TVD Live: The New Orleans Jazz and Heritage Festival,

PHOTOS: DENNIS MCDONOUGH | When the gates of the New Orleans Jazz and Heritage Festival opened on Friday for the first time in three years a round of applause followed an audible roar as people were clearly very excited to once again walk the festival grounds. There were a few kinks to be worked out after the two-year pandemic pause and a slight delay in opening on Sunday due to rain. But all in all, it was a beautiful first weekend with smiling faces all around as friends old and new got reacquainted with the traditions.

One of best parts about attending the Jazz Fest is discovering new bands and getting reconnected with old favorites. One group I was excited to see, Son Rompe Pera, is a Mexican act that can only be described as cumbia punk. Five heavily tattooed ace musicians tore it up twice in one day at the Jazz and Heritage stage and in the Cultural Exchange Pavilion.

When they hit the stage I was astonished to see two musicians playing a single vibraphone! One of the two switched back and forth to playing manic guitar parts depending on the song. The bass player and drummer thrashed like the rhythm section for the Red Hot Chili Peppers. Meanwhile, a percussionist on bongos and guiro with giant earlobe extenders (pictured at top) occasionally left his kit to sing with the emotion and energy of Anthony Kiedis of the aforementioned L.A. rockers.

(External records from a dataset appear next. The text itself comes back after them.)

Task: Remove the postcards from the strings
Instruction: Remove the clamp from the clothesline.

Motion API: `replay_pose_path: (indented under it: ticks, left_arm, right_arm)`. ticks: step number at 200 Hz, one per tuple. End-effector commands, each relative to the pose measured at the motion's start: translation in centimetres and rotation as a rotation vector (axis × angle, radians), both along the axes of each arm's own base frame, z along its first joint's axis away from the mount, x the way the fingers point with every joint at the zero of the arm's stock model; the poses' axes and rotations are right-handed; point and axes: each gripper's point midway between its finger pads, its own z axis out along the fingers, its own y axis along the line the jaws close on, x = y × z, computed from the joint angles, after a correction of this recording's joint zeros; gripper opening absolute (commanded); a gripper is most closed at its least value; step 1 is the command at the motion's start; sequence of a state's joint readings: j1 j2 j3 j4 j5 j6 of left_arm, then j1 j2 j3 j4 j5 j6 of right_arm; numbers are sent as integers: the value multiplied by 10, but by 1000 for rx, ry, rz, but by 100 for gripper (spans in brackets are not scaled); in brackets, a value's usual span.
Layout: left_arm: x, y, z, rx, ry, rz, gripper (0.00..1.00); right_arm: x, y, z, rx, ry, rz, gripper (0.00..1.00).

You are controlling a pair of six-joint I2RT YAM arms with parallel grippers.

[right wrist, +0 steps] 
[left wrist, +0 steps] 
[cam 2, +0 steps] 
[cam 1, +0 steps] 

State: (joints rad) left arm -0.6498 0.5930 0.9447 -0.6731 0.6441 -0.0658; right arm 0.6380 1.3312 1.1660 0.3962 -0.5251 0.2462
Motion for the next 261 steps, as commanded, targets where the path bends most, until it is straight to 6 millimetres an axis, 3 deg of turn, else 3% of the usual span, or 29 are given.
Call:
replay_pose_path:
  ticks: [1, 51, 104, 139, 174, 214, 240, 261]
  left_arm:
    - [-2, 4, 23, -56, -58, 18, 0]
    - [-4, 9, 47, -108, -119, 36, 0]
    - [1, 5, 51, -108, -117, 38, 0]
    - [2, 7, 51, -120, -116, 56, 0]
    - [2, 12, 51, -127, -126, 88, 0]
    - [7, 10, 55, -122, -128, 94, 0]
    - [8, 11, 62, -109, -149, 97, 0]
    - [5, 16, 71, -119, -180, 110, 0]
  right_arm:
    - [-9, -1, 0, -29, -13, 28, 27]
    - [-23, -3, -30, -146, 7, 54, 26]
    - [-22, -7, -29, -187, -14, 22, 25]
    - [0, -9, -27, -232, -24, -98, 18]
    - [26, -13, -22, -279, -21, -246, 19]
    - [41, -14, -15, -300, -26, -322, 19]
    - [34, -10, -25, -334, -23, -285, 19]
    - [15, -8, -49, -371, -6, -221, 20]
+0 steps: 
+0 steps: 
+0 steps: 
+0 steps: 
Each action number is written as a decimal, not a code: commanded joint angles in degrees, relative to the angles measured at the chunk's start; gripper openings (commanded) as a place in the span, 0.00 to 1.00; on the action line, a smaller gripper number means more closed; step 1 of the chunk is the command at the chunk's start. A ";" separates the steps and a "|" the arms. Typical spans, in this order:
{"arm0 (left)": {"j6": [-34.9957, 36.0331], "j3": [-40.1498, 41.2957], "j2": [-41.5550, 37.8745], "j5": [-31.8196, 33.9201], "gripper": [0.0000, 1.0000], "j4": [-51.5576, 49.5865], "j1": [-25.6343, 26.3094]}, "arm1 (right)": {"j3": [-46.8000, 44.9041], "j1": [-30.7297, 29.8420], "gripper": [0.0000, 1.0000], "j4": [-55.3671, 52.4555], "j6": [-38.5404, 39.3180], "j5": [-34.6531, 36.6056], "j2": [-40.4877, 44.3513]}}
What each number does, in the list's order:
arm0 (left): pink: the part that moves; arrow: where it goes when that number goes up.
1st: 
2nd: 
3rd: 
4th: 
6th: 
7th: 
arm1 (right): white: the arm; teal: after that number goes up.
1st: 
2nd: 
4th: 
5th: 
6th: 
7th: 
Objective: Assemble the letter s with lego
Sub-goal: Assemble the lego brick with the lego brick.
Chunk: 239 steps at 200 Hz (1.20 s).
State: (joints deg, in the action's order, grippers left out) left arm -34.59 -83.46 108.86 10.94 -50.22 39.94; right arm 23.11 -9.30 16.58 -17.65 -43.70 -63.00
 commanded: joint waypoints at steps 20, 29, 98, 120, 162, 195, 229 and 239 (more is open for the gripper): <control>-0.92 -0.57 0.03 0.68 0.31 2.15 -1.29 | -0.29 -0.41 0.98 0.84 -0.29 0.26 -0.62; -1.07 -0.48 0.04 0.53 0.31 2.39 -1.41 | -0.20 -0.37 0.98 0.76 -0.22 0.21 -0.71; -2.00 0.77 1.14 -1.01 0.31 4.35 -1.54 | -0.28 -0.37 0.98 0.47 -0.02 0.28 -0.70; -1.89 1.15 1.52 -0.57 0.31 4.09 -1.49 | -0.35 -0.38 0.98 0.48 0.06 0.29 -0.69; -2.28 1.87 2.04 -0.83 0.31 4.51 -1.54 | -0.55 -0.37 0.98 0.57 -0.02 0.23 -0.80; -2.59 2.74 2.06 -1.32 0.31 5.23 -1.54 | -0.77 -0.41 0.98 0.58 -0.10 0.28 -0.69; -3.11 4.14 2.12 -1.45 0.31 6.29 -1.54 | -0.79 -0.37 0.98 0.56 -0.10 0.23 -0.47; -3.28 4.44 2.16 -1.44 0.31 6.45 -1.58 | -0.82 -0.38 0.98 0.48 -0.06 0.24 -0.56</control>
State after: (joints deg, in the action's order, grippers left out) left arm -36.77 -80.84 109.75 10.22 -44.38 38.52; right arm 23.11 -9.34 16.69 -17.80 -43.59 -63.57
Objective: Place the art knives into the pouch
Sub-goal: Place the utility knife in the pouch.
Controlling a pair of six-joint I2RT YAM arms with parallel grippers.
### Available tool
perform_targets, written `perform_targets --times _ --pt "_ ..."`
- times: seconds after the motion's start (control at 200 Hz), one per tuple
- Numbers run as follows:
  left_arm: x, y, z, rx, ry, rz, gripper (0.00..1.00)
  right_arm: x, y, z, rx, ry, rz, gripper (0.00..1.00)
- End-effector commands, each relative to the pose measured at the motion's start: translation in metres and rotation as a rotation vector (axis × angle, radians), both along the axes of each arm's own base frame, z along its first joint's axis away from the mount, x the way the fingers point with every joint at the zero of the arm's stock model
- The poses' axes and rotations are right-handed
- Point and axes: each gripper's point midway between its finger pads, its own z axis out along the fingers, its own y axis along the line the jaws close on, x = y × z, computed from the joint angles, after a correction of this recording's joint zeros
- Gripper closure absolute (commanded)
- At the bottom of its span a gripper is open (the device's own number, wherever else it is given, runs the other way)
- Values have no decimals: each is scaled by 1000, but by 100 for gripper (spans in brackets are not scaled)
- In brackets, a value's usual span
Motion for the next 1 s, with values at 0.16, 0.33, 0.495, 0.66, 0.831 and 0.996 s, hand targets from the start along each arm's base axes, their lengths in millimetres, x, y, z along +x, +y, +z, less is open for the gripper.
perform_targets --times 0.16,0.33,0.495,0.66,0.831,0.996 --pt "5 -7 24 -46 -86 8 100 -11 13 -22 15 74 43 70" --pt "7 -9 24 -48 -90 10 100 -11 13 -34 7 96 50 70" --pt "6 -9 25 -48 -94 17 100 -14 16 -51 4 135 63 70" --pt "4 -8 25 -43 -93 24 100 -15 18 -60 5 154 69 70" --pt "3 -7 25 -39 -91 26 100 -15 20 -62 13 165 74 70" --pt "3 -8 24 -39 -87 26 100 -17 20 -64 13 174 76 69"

For something entirely differently musically I was also pumped for the return of producer extraordinaire Daniel Lanois. The Canadian is responsible for some of the most iconic music ever recorded including best selling albums by U2, Peter Gabriel, Emmylou Harris, the Neville Brothers and numerous others.

He set up shop in an old mansion on Esplanade Avenue and gradually integrated himself into the New Orleans scene playing gigs on the side with the rhythm section of the Neville Brothers.

For his set at the Lagniappe Stage, which was overflowing with curious festers, he had one of the jazz world’s greatest drummers, Brian Blade, along with Neville’s bassist Daryl Johnson. But when the set started it was just a duo—Johnson came out about half way through the set along with vocalist Joe Maize, Sr.

On both standard electric guitar and pedal steel, Lanois coaxed at times chilling; at times spooky lines while Blade accented the soaring tones with snare rolls and tom-tom cracks as only he can. When Johnson appeared, he wasn’t in funk mode on the bass, but was more like an able accompanist adding texture to the songs.

Their three voices together made for some thrilling listening, as neither Johnson nor Lanois are known specifically as singers. There were moments when it felt like the song might just fall apart, but these cats are pros and that only made the music feel more real.

When the set ended it felt like something had shifted in the New Orleans universe. Lanois left town under some mysterious circumstances and though he didn’t play any “New Orleans” music, even with someone as versed as Johnson by his side, it was clear that New Orleans left a mark on him.